Supplied material
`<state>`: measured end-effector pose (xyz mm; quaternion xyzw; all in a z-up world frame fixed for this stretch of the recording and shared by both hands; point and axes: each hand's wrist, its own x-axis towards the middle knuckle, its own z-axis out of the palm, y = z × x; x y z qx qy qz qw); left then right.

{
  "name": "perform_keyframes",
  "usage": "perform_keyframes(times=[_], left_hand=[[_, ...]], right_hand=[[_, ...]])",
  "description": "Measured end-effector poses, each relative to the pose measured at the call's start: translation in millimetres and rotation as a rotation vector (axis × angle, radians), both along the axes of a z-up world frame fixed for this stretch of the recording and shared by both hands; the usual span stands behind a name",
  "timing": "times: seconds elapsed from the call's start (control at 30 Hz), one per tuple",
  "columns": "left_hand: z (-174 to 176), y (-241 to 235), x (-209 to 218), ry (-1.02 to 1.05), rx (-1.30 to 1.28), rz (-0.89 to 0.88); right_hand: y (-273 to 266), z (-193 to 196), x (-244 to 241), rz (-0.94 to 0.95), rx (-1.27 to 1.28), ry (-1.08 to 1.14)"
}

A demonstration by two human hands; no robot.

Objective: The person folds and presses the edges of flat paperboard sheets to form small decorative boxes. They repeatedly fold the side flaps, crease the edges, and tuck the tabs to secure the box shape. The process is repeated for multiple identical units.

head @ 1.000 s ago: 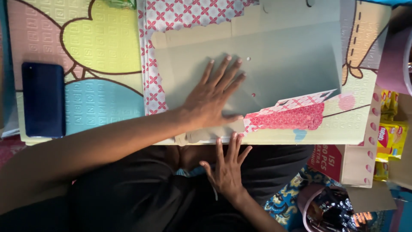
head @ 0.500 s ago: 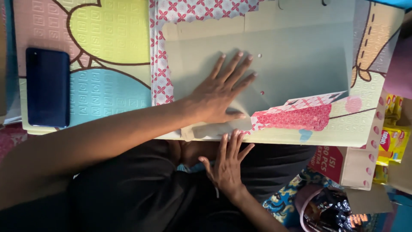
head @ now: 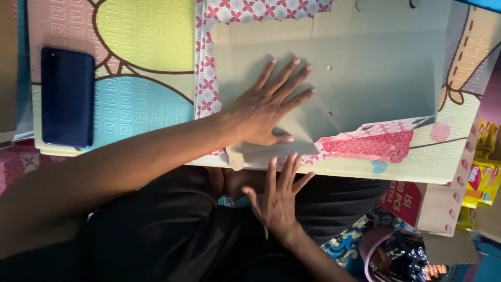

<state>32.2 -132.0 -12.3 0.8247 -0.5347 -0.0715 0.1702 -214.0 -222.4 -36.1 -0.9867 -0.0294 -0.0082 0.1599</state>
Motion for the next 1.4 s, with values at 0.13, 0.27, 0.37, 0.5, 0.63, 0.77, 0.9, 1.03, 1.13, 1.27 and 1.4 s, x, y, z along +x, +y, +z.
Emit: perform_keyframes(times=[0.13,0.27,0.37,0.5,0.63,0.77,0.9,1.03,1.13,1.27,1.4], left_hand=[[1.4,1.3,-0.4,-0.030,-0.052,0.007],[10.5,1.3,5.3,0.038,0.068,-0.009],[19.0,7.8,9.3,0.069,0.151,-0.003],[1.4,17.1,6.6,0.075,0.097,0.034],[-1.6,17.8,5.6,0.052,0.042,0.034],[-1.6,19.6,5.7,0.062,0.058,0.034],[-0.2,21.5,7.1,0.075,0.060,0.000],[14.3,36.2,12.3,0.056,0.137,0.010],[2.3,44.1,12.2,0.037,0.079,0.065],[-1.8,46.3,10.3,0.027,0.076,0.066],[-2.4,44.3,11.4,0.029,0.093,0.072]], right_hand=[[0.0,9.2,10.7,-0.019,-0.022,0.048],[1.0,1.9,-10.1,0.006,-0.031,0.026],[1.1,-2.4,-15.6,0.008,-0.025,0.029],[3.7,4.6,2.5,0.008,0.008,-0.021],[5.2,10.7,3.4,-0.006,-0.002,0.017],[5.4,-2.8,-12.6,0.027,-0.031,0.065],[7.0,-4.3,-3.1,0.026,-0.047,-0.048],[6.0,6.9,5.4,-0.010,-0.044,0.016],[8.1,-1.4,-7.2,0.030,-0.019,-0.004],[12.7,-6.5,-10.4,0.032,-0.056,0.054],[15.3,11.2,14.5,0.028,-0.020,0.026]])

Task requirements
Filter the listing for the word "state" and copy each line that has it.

Answer to the exercise
`<state>`: measured end-effector pose (xyz mm; quaternion xyzw; all in a z-up world frame fixed for this stretch of the recording and shared by both hands; point and axes: each hand's wrist, its own x-axis towards the middle knuckle, its own z-axis out of the palm, y = z × x; x y z qx qy qz qw); left then right.
<state>32.2 -132.0 -12.3 0.8247 -0.5347 -0.0715 0.1702 -214.0 -222.4 -36.1 -0.9867 -0.0294 -0.0082 0.1599</state>

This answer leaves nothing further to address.